- **WORK INSTRUCTIONS**:
Line by line, check the data for the string "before" and state how many lines have it, nothing more.

[[ DATA open ]]

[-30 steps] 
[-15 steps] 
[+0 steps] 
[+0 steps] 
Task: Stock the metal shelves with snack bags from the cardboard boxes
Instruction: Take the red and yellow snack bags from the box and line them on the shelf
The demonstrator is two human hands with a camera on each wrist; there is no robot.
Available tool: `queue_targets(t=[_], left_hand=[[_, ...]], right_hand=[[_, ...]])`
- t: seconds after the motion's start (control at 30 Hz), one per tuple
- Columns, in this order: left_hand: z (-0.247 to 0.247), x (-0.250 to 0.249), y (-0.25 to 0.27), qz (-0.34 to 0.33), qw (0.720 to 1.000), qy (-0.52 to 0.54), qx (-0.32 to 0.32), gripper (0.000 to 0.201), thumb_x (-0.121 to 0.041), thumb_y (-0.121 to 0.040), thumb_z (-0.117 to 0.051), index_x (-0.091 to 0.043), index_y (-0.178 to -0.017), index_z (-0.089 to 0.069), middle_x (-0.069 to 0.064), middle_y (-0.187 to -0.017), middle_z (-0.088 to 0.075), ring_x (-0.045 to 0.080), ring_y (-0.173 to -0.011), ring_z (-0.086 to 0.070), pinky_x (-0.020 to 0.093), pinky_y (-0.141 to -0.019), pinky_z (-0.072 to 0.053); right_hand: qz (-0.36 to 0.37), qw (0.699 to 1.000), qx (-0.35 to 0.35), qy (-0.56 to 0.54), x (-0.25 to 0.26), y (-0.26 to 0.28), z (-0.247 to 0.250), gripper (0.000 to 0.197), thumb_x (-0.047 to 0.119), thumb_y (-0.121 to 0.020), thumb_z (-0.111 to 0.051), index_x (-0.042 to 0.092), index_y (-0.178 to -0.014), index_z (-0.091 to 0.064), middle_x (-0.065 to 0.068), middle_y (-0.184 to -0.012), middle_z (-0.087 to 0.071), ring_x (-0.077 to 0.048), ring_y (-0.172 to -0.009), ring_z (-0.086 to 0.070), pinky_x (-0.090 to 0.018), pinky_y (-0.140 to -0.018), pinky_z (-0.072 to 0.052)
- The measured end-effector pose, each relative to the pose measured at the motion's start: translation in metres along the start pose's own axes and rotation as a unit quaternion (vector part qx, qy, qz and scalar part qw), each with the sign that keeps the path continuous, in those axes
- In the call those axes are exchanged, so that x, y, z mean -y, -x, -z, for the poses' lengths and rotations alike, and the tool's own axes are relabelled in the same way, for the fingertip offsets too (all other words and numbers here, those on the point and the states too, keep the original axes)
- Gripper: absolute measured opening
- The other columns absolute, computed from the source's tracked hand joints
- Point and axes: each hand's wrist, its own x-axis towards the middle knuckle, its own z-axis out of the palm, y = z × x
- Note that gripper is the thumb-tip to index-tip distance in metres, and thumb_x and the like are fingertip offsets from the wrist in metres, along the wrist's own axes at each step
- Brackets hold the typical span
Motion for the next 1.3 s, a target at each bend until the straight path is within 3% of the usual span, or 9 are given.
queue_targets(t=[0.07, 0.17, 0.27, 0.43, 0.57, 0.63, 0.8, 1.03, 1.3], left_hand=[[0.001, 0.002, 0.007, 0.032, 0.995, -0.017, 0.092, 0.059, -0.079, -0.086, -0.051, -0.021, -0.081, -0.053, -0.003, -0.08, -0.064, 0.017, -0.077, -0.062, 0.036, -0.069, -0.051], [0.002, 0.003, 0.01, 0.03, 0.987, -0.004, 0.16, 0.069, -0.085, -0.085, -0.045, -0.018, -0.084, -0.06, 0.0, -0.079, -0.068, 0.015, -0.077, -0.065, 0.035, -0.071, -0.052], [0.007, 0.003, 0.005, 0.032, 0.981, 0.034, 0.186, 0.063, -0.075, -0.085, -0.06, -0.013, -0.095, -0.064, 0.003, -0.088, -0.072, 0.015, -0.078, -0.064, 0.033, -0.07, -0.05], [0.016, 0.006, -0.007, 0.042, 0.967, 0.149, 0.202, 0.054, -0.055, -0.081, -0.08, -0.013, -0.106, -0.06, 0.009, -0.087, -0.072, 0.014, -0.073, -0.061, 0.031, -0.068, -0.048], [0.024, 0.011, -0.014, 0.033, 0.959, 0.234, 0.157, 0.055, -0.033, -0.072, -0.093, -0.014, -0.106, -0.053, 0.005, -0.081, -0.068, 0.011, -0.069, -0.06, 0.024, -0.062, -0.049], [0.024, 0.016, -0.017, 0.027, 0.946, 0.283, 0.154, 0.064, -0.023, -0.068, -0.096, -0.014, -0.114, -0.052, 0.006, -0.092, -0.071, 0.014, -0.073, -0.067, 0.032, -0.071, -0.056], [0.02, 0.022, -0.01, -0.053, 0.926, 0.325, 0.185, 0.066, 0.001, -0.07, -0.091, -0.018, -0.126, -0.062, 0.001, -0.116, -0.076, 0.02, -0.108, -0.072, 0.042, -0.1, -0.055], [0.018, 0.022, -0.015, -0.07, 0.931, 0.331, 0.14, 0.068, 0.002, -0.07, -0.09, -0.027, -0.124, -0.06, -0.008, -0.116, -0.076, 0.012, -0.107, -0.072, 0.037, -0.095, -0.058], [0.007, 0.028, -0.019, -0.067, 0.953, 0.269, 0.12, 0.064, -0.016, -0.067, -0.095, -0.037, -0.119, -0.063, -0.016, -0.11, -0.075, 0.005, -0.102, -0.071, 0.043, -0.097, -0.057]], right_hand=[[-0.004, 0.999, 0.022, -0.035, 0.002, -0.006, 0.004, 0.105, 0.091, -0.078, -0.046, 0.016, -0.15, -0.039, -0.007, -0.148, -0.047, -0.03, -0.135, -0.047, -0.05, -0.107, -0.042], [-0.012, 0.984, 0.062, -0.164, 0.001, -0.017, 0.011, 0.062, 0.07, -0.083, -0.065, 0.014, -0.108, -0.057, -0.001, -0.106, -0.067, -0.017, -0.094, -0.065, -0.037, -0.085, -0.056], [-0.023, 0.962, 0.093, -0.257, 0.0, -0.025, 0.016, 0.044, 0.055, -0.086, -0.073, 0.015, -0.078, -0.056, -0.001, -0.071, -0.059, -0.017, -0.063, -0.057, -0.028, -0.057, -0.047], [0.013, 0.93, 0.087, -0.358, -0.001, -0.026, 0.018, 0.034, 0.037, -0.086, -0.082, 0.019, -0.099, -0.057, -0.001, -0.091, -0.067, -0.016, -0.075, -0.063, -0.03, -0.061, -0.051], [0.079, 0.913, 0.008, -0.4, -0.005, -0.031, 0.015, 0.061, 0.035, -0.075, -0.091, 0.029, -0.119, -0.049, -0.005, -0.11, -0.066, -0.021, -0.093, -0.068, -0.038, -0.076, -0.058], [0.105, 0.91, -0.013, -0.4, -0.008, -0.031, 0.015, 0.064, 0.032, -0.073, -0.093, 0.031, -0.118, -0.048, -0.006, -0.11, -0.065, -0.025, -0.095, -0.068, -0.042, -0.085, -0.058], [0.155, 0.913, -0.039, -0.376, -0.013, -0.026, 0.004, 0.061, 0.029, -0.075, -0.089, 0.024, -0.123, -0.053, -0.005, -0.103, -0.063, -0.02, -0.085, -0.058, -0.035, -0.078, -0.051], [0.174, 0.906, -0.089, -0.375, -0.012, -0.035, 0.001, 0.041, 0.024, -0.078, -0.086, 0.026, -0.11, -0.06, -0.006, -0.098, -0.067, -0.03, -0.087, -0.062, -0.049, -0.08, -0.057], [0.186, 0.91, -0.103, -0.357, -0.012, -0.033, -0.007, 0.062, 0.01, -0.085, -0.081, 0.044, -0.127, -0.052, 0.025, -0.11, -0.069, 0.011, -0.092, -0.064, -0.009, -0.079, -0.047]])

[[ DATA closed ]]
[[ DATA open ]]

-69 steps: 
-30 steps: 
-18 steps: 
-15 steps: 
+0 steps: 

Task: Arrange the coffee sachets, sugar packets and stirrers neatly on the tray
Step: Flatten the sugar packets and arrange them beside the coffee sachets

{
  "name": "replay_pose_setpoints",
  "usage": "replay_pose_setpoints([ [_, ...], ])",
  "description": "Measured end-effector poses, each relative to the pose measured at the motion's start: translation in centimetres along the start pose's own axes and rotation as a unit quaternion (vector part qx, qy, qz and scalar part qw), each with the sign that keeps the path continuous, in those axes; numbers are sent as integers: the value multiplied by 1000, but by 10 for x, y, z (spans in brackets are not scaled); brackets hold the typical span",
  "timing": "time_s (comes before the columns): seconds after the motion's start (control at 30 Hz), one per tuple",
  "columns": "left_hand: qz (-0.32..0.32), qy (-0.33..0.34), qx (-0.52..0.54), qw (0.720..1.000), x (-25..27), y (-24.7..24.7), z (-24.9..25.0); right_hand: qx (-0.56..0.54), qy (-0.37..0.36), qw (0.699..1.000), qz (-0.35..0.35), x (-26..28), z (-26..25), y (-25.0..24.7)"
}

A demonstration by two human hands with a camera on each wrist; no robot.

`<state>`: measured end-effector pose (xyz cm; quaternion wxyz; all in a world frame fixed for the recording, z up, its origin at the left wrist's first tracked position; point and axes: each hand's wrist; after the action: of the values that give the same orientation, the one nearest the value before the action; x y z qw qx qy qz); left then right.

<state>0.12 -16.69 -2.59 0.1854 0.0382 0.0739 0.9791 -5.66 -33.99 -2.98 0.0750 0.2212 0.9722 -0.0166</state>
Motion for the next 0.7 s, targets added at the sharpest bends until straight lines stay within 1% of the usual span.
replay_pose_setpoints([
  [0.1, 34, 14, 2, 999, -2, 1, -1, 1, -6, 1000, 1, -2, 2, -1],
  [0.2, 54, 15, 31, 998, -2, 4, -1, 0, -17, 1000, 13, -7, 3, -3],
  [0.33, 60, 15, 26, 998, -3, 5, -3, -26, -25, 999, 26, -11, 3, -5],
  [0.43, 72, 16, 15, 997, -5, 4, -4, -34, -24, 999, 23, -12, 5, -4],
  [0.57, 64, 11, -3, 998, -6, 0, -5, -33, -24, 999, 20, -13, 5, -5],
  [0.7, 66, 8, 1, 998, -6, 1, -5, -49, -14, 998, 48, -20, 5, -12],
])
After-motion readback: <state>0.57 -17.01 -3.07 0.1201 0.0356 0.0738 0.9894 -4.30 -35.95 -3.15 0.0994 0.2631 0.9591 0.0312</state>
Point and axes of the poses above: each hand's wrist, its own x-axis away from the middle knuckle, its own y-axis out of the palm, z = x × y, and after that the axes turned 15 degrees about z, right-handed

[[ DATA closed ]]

- **TASK RESPONSE**:
2